* **Directions for this task**: The whole listing is to be printed again exactly.

* **Dataset extract**:
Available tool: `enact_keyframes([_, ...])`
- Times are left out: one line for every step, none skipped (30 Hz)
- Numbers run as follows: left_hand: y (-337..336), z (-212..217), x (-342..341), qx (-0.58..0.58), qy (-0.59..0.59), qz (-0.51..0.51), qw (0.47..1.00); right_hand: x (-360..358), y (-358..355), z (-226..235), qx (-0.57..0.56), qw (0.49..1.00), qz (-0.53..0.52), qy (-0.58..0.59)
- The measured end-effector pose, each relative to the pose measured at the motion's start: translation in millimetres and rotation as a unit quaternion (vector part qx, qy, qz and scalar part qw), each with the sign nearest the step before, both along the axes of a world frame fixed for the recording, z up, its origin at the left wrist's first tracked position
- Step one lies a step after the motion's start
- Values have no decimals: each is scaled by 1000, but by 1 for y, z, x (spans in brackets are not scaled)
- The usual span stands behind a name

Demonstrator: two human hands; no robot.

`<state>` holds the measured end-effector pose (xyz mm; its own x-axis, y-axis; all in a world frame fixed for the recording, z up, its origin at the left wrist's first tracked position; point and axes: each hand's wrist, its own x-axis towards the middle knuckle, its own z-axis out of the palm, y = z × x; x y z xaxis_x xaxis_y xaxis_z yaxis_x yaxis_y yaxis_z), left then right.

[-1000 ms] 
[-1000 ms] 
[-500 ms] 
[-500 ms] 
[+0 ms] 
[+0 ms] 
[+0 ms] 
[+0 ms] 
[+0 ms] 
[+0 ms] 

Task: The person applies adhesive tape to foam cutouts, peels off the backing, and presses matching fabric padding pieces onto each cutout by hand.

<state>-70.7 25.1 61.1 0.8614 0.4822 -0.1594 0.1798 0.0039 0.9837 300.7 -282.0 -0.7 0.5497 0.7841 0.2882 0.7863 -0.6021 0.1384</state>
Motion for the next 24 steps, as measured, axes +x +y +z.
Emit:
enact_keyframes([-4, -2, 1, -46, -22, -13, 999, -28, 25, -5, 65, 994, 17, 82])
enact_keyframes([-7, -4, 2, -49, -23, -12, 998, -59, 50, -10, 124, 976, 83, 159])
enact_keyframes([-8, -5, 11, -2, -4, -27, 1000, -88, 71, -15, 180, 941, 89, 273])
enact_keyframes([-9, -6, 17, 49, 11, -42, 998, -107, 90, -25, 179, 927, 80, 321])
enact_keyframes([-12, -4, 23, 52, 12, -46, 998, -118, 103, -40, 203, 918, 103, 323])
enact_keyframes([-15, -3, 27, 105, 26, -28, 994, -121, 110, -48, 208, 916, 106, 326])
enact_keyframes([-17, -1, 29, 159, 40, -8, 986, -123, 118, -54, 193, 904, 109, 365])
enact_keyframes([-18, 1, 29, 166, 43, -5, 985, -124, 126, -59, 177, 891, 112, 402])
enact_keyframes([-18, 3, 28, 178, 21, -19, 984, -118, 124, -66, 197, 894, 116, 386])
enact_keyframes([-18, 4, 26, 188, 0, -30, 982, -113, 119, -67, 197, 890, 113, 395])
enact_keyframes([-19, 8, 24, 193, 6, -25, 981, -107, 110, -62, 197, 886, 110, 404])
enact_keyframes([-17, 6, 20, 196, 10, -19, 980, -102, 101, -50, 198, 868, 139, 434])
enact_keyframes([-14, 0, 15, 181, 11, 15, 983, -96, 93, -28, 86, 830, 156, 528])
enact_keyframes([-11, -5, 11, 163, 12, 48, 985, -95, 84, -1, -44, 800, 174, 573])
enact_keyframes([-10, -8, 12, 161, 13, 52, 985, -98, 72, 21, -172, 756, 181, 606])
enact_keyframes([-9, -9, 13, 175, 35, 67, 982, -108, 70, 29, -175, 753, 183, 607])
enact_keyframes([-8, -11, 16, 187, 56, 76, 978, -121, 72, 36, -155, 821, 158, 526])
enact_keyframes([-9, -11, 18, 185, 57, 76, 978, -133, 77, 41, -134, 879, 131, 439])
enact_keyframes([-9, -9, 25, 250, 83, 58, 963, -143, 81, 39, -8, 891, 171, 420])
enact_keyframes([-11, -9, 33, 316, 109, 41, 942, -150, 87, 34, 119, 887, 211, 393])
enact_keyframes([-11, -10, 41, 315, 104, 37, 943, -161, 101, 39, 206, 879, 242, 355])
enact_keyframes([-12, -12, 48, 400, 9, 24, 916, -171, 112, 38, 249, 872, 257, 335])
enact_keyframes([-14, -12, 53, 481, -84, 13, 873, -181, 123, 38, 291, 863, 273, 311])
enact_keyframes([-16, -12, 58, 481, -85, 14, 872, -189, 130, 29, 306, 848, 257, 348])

* **Answer box**:
Available tool: `enact_keyframes([_, ...])`
- Times are left out: one line for every step, none skipped (30 Hz)
- Numbers run as follows: left_hand: y (-337..336), z (-212..217), x (-342..341), qx (-0.58..0.58), qy (-0.59..0.59), qz (-0.51..0.51), qw (0.47..1.00); right_hand: x (-360..358), y (-358..355), z (-226..235), qx (-0.57..0.56), qw (0.49..1.00), qz (-0.53..0.52), qy (-0.58..0.59)
- The measured end-effector pose, each relative to the pose measured at the motion's start: translation in millimetres and rotation as a unit quaternion (vector part qx, qy, qz and scalar part qw), each with the sign nearest the step before, both along the axes of a world frame fixed for the recording, z up, its origin at the left wrist's first tracked position
- Step one lies a step after the motion's start
- Values have no decimals: each is scaled by 1000, but by 1 for y, z, x (spans in brackets are not scaled)
- The usual span stands behind a name

Demonstrator: two human hands; no robot.

`<state>` holds the measured end-effector pose (xyz mm; its own x-axis, y-axis; all in a world frame fixed for the recording, z up, its origin at the left wrist's first tracked position; point and axes: each hand's wrist, its own x-axis towards the middle knuckle, its own z-axis out of the palm, y = z × x; x y z xaxis_x xaxis_y xaxis_z yaxis_x yaxis_y yaxis_z), left then right.

[-1000 ms] 
[-1000 ms] 
[-500 ms] 
[-500 ms] 
[+0 ms] 
[+0 ms] 
[+0 ms] 
[+0 ms] 
[+0 ms] 
[+0 ms] 

Task: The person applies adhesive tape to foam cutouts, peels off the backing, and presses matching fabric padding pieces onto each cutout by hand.

<state>-70.7 25.1 61.1 0.8614 0.4822 -0.1594 0.1798 0.0039 0.9837 300.7 -282.0 -0.7 0.5497 0.7841 0.2882 0.7863 -0.6021 0.1384</state>
Motion for the next 24 steps, as measured, axes +x +y +z.
Emit:
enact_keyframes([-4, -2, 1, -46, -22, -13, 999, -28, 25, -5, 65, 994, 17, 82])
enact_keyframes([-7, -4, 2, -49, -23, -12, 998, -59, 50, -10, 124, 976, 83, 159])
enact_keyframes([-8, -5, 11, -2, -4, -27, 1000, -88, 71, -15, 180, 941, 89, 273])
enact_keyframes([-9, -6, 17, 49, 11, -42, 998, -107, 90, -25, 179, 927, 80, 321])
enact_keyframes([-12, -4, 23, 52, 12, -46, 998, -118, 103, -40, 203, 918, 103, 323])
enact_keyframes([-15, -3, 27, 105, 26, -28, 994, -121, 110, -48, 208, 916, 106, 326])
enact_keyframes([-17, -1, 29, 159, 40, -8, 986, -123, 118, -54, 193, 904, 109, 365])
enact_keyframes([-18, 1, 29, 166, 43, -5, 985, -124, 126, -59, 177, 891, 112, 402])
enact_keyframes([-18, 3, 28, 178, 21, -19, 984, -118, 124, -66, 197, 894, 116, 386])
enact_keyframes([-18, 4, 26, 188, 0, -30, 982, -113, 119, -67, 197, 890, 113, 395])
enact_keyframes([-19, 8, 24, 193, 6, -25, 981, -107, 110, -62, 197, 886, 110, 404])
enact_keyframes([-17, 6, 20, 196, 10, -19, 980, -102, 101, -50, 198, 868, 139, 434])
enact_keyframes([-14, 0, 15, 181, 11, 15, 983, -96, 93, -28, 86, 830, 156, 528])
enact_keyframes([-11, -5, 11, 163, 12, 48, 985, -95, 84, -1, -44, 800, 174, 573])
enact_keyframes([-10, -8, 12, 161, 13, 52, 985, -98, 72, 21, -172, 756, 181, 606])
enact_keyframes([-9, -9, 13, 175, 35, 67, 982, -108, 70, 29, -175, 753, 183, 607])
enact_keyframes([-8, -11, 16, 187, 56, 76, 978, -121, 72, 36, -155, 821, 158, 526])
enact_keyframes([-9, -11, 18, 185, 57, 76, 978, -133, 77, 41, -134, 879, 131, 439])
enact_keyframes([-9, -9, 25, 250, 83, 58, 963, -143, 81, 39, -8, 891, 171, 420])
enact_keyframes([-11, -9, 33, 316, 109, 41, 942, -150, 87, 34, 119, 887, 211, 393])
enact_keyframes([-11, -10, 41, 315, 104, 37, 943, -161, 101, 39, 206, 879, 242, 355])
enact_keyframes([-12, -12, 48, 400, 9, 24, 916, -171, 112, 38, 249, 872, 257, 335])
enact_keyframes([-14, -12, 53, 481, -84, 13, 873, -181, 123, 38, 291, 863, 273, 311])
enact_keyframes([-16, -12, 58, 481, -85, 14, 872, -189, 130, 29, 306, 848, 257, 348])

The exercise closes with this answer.